This lesson is still being designed and assembled (Pre-Alpha version)

Library Carpentry: Text & Data Mining: Glossary

Key Points

  • Text mining refers to different methods used for analysing text automatically.

Jupyter Notebook
  • Jupyter Notebook is a tool to run small pieces of code and create visualisations more easily than via the command line. It is useful for running tutorials and lessons such as this one.

Python Fundamentals
  • Use name = value to assign a value to a variable with a specific name in order to record it in memory

  • Use the print(variable) function to print the value of the variable

  • Create the list by giving it different values (list-name['value1','value2','value3']) and use a for loop to iterate through each value of the list

Tokenising Text
  • Tokenisation means to split a string into separate words and punctuation, for example to be able to count them.

  • Text can be tokenised using the a tokeniser, e.g. the punkt tokeniser in NLTK.

Pre-processing Data Collections
  • To open and read a file on your computer, the open() and read() functions can be used.

  • To read an entire collection of text files you can use the PlaintextCorpusReader class provided by NLTK and its words() function to extract all the words from the text in the collection.

Tokens in Context: Concordance Lists
  • A concordance list is a list of all contexts in which a particular token appears in a corpus or text.

  • A concordance list can be created using the concordance() method of the Text` class in NLTK.

Searching Text using Regular Expressions
  • To search for tokens in text using regular expressions you need the re module and its search function.

  • You will need to learn how to construct regular expressions. E.g. you can use a wildcard * or you can use a range of letters, e.g. [ae] (for a or e), [a-z] (for a to z), or numbers, e.g. [0-9] (for all single digits) etc. Regular expressions can be very powerful if used correctly. To find all mentions of the words woman or women you need to use the following regular expression wom[ae]n.

Counting Tokens in Text
  • To count tokens, one can make use of NLTK’s FreqDist class from the probability package. The N() method can then be used to count how many tokens a text or corpus contains.

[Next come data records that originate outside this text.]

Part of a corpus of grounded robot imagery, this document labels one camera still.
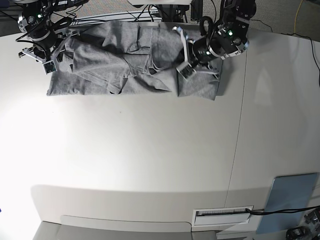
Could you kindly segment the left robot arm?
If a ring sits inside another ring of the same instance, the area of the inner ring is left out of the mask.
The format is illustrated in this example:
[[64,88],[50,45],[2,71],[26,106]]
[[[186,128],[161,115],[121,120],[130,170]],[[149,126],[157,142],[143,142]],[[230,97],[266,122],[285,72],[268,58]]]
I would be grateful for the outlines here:
[[241,55],[248,49],[247,32],[256,10],[254,0],[222,0],[216,22],[208,16],[200,19],[202,38],[196,41],[189,39],[181,27],[173,27],[180,35],[184,54],[184,61],[176,68],[177,72],[189,80],[199,71],[199,66],[205,66],[206,74],[217,75],[210,62]]

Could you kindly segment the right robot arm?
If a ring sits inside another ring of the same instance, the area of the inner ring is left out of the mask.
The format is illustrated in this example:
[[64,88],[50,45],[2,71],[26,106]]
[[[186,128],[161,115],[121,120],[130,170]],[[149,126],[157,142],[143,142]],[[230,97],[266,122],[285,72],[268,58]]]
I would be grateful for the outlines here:
[[58,71],[66,42],[80,33],[79,30],[72,30],[73,26],[94,26],[113,20],[186,23],[186,12],[190,9],[188,5],[144,2],[135,5],[137,11],[78,18],[76,12],[86,3],[85,0],[15,0],[14,4],[22,8],[17,24],[23,33],[16,41],[32,44],[30,48],[23,48],[18,56],[36,60],[42,64],[44,72],[50,74]]

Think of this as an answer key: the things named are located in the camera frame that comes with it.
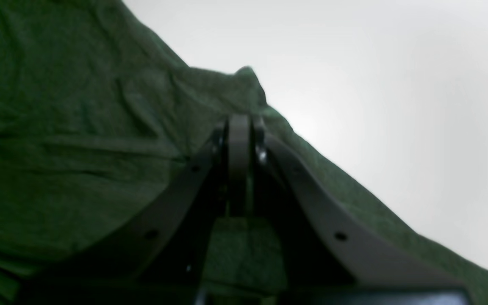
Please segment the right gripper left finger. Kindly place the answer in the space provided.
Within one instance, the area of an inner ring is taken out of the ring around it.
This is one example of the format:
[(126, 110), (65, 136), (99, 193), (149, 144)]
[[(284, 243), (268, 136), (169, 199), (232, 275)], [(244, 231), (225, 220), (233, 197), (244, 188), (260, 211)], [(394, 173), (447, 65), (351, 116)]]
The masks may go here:
[(194, 305), (217, 218), (241, 212), (241, 116), (215, 127), (149, 206), (29, 280), (22, 305)]

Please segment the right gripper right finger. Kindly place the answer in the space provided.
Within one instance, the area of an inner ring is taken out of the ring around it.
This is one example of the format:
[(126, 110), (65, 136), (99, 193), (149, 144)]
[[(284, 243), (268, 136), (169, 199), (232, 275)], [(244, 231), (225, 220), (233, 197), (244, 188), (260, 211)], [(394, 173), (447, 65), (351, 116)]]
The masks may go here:
[(280, 242), (278, 305), (472, 305), (466, 285), (386, 242), (325, 191), (258, 117), (240, 116), (240, 207)]

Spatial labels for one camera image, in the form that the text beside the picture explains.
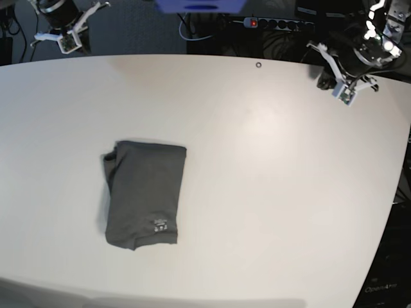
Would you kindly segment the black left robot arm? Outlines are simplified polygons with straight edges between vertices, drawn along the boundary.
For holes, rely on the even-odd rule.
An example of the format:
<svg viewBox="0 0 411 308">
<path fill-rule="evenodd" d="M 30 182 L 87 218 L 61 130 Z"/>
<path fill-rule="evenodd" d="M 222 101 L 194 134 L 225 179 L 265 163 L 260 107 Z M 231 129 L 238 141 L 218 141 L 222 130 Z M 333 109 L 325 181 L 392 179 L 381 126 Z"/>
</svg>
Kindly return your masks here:
<svg viewBox="0 0 411 308">
<path fill-rule="evenodd" d="M 363 89 L 379 90 L 374 74 L 406 64 L 401 40 L 409 33 L 410 1 L 316 1 L 313 10 L 315 36 L 306 47 L 324 61 L 317 87 L 346 105 Z"/>
</svg>

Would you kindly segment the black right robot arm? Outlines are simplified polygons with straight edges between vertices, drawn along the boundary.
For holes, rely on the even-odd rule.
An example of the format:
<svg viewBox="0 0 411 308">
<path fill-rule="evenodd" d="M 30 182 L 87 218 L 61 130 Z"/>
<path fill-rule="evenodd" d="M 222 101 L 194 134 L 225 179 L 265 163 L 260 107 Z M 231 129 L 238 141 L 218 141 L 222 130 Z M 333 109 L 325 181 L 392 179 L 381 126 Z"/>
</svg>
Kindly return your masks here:
<svg viewBox="0 0 411 308">
<path fill-rule="evenodd" d="M 54 42 L 63 55 L 74 52 L 86 55 L 91 52 L 88 18 L 110 3 L 95 1 L 86 10 L 79 9 L 73 0 L 32 1 L 31 5 L 49 24 L 46 32 L 36 32 L 30 44 L 32 48 L 41 42 Z"/>
</svg>

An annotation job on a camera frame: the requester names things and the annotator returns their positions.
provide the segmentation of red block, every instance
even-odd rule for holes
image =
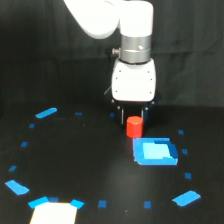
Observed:
[[[141,138],[143,134],[143,119],[141,117],[129,117],[127,120],[127,136]]]

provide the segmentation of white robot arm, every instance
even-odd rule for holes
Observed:
[[[111,79],[112,102],[122,111],[125,103],[142,104],[144,110],[153,102],[156,72],[151,51],[153,6],[147,1],[64,0],[83,31],[92,38],[105,39],[120,29],[121,47]]]

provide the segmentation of white square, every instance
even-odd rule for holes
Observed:
[[[68,203],[38,205],[33,212],[30,224],[74,224],[77,208]]]
[[[143,152],[145,159],[173,158],[166,144],[143,143]]]

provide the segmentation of blue tape strip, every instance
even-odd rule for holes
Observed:
[[[70,204],[73,205],[74,207],[77,207],[78,209],[80,209],[84,205],[83,202],[77,200],[72,200]]]
[[[48,198],[47,197],[43,197],[43,198],[39,198],[39,199],[37,199],[35,201],[29,202],[28,205],[30,206],[30,208],[34,209],[36,206],[44,204],[46,202],[49,202]]]
[[[37,114],[36,117],[37,117],[37,118],[44,118],[44,117],[46,117],[46,116],[48,116],[48,115],[50,115],[50,114],[55,113],[56,111],[57,111],[56,108],[50,108],[50,109],[48,109],[48,110],[45,110],[45,111],[43,111],[43,112]]]
[[[185,206],[185,205],[197,200],[200,197],[201,196],[199,194],[197,194],[196,192],[188,191],[188,192],[180,195],[179,197],[174,198],[172,201],[176,202],[179,206]]]
[[[138,159],[136,162],[140,165],[176,166],[178,159]]]
[[[11,168],[9,169],[10,172],[13,172],[16,169],[16,166],[11,166]]]
[[[49,197],[48,201],[49,202],[58,202],[58,198],[56,198],[56,197]]]
[[[99,204],[98,204],[99,208],[106,208],[106,206],[107,206],[107,202],[106,201],[103,201],[103,200],[99,201]]]
[[[184,134],[184,131],[183,130],[179,130],[179,134],[180,135],[183,135]]]
[[[168,147],[170,150],[170,156],[172,156],[173,158],[178,158],[176,146],[174,144],[169,144]]]
[[[151,208],[151,202],[150,201],[145,201],[144,208]]]
[[[187,155],[187,154],[188,154],[187,149],[182,149],[182,153],[183,153],[184,155]]]
[[[21,147],[26,147],[27,146],[27,142],[23,142],[22,144],[21,144]]]
[[[17,195],[26,194],[29,191],[28,188],[26,188],[26,187],[18,184],[14,180],[11,180],[11,181],[6,182],[5,185],[8,186]]]
[[[34,128],[35,124],[30,124],[30,128]]]
[[[186,179],[191,179],[191,173],[185,173],[185,178]]]

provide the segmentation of black table surface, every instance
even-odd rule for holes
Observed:
[[[53,106],[55,114],[35,117]],[[177,166],[134,162],[132,139],[110,117],[112,112],[100,105],[5,108],[0,119],[0,223],[28,224],[33,214],[28,202],[44,196],[58,197],[61,203],[84,202],[77,224],[224,223],[224,109],[151,109],[143,137],[170,138],[178,151]],[[136,113],[128,111],[125,119],[140,116]],[[12,165],[17,169],[9,172]],[[186,172],[192,179],[185,179]],[[30,191],[17,196],[5,185],[10,180]],[[185,207],[172,201],[189,190],[201,198]],[[98,208],[99,200],[107,201],[106,208]],[[151,209],[144,208],[145,201]]]

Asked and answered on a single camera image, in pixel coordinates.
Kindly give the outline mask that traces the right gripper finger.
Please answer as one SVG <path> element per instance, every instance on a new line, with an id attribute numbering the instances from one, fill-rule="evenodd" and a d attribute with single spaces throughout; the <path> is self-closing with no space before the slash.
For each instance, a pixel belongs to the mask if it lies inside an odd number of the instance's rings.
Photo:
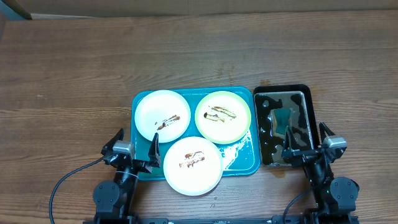
<path id="1" fill-rule="evenodd" d="M 287 126 L 285 130 L 284 151 L 297 151 L 297 142 L 291 126 Z"/>
<path id="2" fill-rule="evenodd" d="M 331 144 L 335 133 L 324 123 L 319 124 L 320 140 L 322 144 Z"/>

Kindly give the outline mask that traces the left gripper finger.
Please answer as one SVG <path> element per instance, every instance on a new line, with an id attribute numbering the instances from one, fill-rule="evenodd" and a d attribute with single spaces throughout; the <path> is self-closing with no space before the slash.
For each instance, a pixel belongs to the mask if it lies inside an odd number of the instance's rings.
<path id="1" fill-rule="evenodd" d="M 116 135 L 111 138 L 102 148 L 101 154 L 106 155 L 109 151 L 113 150 L 113 146 L 116 144 L 117 141 L 122 141 L 124 138 L 124 129 L 121 128 Z"/>
<path id="2" fill-rule="evenodd" d="M 156 167 L 160 168 L 161 167 L 161 156 L 160 156 L 160 150 L 159 150 L 159 134 L 155 133 L 154 138 L 151 142 L 149 152 L 149 164 L 151 167 Z"/>

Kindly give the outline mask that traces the yellow green sponge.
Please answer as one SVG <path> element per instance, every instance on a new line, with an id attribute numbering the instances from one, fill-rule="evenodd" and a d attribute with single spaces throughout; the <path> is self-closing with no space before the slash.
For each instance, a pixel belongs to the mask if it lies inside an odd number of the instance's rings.
<path id="1" fill-rule="evenodd" d="M 275 109 L 272 111 L 272 135 L 285 138 L 286 128 L 291 126 L 292 111 L 289 109 Z"/>

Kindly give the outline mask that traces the white plate front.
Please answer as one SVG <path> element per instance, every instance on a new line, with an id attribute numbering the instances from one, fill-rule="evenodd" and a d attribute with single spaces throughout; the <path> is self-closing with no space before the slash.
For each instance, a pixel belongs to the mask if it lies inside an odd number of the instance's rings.
<path id="1" fill-rule="evenodd" d="M 224 167 L 220 150 L 201 137 L 187 137 L 175 142 L 163 163 L 167 183 L 180 194 L 199 196 L 213 190 Z"/>

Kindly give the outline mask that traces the white plate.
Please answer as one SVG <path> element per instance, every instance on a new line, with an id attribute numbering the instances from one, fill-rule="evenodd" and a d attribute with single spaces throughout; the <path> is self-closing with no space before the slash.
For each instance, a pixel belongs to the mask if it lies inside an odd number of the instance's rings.
<path id="1" fill-rule="evenodd" d="M 187 130 L 191 110 L 187 100 L 172 90 L 157 90 L 143 97 L 136 106 L 134 123 L 147 140 L 159 135 L 160 143 L 174 141 Z"/>
<path id="2" fill-rule="evenodd" d="M 167 183 L 180 194 L 199 196 L 213 190 L 224 167 L 220 150 L 201 137 L 187 137 L 175 142 L 163 163 Z"/>

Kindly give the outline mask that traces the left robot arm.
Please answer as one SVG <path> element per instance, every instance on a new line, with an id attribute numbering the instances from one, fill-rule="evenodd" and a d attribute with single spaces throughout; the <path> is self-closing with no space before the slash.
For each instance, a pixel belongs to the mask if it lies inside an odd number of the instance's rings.
<path id="1" fill-rule="evenodd" d="M 139 174 L 150 174 L 161 165 L 158 134 L 154 134 L 147 161 L 136 159 L 133 143 L 124 141 L 123 137 L 124 130 L 120 129 L 101 150 L 104 163 L 116 172 L 113 180 L 103 181 L 94 189 L 94 223 L 140 223 L 138 215 L 131 211 Z"/>

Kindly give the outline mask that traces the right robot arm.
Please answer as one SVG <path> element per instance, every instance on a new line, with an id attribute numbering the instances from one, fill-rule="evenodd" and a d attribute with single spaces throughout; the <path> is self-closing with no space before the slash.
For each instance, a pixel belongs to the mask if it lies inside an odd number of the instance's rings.
<path id="1" fill-rule="evenodd" d="M 322 143 L 308 151 L 294 149 L 296 143 L 290 126 L 286 127 L 282 158 L 292 167 L 302 167 L 310 182 L 310 189 L 296 196 L 285 208 L 281 222 L 286 223 L 358 223 L 351 216 L 356 210 L 359 185 L 347 177 L 334 177 L 330 164 L 339 159 L 347 148 L 342 136 L 336 135 L 325 123 L 319 124 Z M 308 208 L 301 216 L 287 216 L 290 207 L 299 199 L 313 193 L 316 207 Z"/>

  • Counts for a specific token can be obtained using fdist["token"].

Visualising Frequency Distributions
  • A frequency distribution can be created using the plot() method.

  • In this episode you have also learned how to clean data by removing stopwords and other types of tokens from the text.

  • A word cloud can be used to visualise tokens in text and their frequency in a different way.

Lexical Dispersion Plot
  • Lexical dispersion is a visualisation that allows us to see where a particular term appears across a document or set of documents

  • We used NLTK’s dispersion_plot .

Plotting Frequency Over Time
  • Here we extracted the terms and the years from the files using NLTK’s ConditionalFreqDist class from the nltk.probability package

  • We then plotted these on a graph to visualise how the use changes over time

  • We used NLTK’s BigramAssocMeasures() and BigramCollocationFinder to find the words commonly found together in this document set.

  • We then scored these collocations using bigram_measures.likelihood_ratio

Part-of Speech Tagging Text
  • We use a NLTK’s part-of-speech tagger, averaged_perceptron_tagger, to label each word with part of speech, tense, number, (plural/singular) and case.

  • We are used the text from the US Presidential Inaugaral speeches, in particular that from the last speech by Trump.

  • We then extracted all nouns both plural (NNS) and singular (NN).

  • We then visualise the nouns from these speeches using a plot of frequence distribution and a word cloud.